Familienfest mit Folgen ... Horst Willemsen wird 70! Und natürlich will der passionierte Camper seinen Ehrentag auf einem besonders schönen Campingplatz feiern. Also hat Sophia ihren Platz am Hirschgrund schon vor Saisonbeginn geöffnet. Doch dann liegt das Geburtstagskind eines Morgens tot auf dem Steg am See. War es Mord? Na gut, Sofia hat Jonas, ihrem Kommissar, versprochen, sich nie wieder in seine Ermittlungen einzumischen. Aber was kann sie dafür, dass einfach jeder in der Familie Willemsen ein Geheimnis zu hüten scheint? Und außerdem ist Sofia selbst in Gefahr - immer wieder zieht sie dieselbe Karte aus Evelyns Tarot - den Tod!
"Der Tod braucht keine Sonnencreme" ist der fünfte Teil der erfolgreichen Bayern-Krimi-Reihe "Sofia und die Hirschgrund-Morde" von Susanne Hanika. Krimi trifft auf Humor, Nordlicht auf bayerische Dickschädel, Wieder-Single-Frau auf Jugendliebe und feschen Kommissar - dazu jede Menge Leichen, Mörder und Ganoven. Und all dies vor herrlich bayerischer Kulisse!
eBooks von be Thrilled - mörderisch gute Unterhaltung!

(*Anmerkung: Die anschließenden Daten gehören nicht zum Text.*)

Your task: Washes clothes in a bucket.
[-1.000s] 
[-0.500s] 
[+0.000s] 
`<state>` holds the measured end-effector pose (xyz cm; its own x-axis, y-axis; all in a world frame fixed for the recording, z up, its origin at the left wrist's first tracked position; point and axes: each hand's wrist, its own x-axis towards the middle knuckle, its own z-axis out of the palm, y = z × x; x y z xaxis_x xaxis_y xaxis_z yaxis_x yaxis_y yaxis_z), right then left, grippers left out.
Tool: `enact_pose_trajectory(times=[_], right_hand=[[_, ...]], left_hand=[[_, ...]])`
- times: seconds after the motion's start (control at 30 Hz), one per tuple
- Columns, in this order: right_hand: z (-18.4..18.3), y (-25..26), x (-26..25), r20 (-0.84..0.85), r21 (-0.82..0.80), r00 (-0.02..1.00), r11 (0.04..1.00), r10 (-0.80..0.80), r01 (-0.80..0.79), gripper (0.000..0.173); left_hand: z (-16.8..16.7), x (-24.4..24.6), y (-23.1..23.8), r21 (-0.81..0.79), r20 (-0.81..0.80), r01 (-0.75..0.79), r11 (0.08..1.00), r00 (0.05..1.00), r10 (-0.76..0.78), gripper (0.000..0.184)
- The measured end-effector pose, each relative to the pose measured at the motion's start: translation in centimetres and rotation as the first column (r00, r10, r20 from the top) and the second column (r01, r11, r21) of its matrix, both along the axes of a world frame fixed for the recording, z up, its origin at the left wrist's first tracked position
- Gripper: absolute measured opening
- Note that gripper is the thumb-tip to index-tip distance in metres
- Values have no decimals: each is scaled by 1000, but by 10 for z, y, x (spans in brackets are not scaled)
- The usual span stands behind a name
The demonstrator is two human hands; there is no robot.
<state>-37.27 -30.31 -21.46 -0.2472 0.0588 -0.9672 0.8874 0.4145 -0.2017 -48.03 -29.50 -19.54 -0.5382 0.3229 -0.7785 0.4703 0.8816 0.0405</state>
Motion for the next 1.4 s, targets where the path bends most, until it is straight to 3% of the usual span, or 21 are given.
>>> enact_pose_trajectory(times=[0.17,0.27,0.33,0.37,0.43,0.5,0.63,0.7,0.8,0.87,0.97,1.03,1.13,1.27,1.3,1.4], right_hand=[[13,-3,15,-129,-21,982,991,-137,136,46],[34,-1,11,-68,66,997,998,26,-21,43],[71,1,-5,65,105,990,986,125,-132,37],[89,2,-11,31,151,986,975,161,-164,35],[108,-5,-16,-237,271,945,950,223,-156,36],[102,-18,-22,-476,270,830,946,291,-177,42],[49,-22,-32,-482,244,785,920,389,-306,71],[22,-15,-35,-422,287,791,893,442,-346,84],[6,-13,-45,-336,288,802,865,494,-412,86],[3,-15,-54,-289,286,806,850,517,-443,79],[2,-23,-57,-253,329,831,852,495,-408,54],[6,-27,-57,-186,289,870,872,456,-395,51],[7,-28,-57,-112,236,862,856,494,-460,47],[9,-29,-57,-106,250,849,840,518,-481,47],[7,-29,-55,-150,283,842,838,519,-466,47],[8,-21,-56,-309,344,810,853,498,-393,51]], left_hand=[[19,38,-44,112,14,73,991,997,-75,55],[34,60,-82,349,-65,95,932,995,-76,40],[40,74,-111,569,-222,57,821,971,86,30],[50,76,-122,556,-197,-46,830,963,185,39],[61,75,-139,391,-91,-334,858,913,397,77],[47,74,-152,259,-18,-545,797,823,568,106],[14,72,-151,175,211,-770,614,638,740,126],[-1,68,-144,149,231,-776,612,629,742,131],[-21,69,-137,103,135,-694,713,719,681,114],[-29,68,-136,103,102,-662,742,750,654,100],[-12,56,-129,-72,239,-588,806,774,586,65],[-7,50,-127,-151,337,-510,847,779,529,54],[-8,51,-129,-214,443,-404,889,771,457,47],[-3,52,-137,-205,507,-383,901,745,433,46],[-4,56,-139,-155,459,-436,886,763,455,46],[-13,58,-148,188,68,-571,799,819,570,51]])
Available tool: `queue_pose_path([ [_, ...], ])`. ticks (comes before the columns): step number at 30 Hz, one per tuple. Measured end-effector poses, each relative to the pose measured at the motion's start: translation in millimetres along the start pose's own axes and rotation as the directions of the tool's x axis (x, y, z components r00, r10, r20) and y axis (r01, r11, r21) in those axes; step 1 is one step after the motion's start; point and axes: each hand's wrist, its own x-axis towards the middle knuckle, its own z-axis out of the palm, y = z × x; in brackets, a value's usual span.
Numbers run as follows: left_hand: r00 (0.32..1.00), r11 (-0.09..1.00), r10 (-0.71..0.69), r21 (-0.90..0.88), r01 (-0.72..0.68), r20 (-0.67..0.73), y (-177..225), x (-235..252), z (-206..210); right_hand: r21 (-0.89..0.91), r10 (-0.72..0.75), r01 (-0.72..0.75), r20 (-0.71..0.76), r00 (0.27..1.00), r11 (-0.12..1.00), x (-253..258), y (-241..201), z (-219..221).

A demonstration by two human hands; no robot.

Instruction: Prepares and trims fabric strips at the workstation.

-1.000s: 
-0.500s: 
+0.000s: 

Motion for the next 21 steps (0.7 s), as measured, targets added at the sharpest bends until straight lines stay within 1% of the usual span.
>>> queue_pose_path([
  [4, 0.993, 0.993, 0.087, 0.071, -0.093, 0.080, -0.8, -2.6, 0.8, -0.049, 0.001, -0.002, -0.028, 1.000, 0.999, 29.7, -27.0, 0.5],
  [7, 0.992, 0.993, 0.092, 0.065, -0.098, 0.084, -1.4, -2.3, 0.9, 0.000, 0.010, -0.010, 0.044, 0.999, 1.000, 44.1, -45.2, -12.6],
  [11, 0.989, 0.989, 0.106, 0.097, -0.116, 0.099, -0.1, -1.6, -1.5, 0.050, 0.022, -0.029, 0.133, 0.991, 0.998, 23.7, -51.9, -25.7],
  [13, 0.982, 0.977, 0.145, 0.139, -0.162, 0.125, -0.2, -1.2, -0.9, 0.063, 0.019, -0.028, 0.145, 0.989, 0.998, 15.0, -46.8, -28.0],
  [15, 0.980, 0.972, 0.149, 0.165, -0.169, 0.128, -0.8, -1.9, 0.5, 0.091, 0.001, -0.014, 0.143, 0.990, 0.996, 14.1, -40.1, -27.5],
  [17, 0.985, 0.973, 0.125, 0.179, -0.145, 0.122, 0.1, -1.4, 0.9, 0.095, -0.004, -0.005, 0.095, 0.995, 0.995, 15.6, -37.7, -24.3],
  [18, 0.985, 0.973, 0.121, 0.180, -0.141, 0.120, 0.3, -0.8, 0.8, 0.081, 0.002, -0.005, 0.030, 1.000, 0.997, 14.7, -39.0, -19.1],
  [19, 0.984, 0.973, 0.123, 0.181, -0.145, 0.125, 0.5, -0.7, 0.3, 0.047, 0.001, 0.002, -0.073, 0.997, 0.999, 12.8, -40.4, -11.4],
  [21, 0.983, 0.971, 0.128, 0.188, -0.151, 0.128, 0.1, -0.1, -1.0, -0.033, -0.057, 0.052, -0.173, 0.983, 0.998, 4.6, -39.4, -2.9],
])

Ich mag diese Reihe einfach 💗 Auch dieser Band hat mir wieder richtig gut gefallen und mich gut unterhalten können. Dabei geht es für mir gar nicht unbedingt in erster Linie um den Kriminalfall, sondern eher um die Charaktere. So langsam gewöhnt man sich an sie, schließt sie vielleicht zum Teil sogar ins Herz. Das mag ich an Serien. Aber hier hat mir auch der Kriminalfall sehr gut gefallen. Spannend, rätselhaft und auch durchaus humorvoll. Eine sehr gelungene Mischung.
Auch in diesem Band dreht sich die Geschichte wieder um einen Mord am Campingplatz von Sofia Ziegler. Dieses Mal war das Ende allerdings leichter zu erahnen als bei den vorherigen Teilen. Nachdem die Geschichte ja generell zu mehr Humor als Spannung tendiert, ist das aber grundsätzlich nicht weiter schlimm. Anhand kleiner zeitlicher Angaben- ohne sich direkt auf einen speziellen Tag festzulegen- ist es leicht zu erahnen wann die Geschichte stattfindet, auch weitere Details zur Jahreszeit etc. passen gut ins Bild und regen zu mehr Fantasie an. Sowohl die alt bekannten als auch die neuen Protagonisten der Geschichte sind wieder liebevoll und detailliert gezeichnet. Schade ist, dass die Hauptprotagonistin auch in diesem Teil keine markante Weiterentwicklung durchmacht, ihr Verhalten und ihre Einstellung gewissen Dingen gegenüber ist teilweise kindlich bockig und langweilig; man hätte sich das zu Nutze machen und die Geschichte hinsichtlich einiger Weiterentwicklungen des Campingplatzes erweitern können. Es finden sich keine markanten Unstimmigkeiten bez. zeitlicher oder anderer Fakten. Der Schreibstil ist nachwievor angenehm, keine allzu langen Sätze, gut gewählte Kapitellängen und ein einfacher, flüssiger und unkomplizierter Schreibstil. Auch wenn die Geschichte mit bayrischem Witz, leichter Romantik und aufregenden Neuigkeiten gespickt ist, so kann das Buch alles in allem nicht wirklich überzeugen. Es liegt weniger an diesem Teil selbst, prinzipiell ist das Buch nicht schlecht, aber die Thematik ist nach so vielen Büchern mittlerweile einfach ermüdend.
Im ersten Teil dieser Reihe ging mir Evelyn furchtbar auf die Nerven, aber inzwischen finde ich sie großartig. Nicht nur, weil sie ständig einen neuen Spleen hat (diesmal die Wahrsagerei), sondern weil sie sich immer mehr als gute Freundin zeigt. Der Todesfall ist sehr spannend, auch wenn ich recht schnell wusste, wie die Sache gelaufen war. Aber es macht Spaß zu verfolgen, wie Sofia ihre Beobachtungen macht und Schlüsse zieht.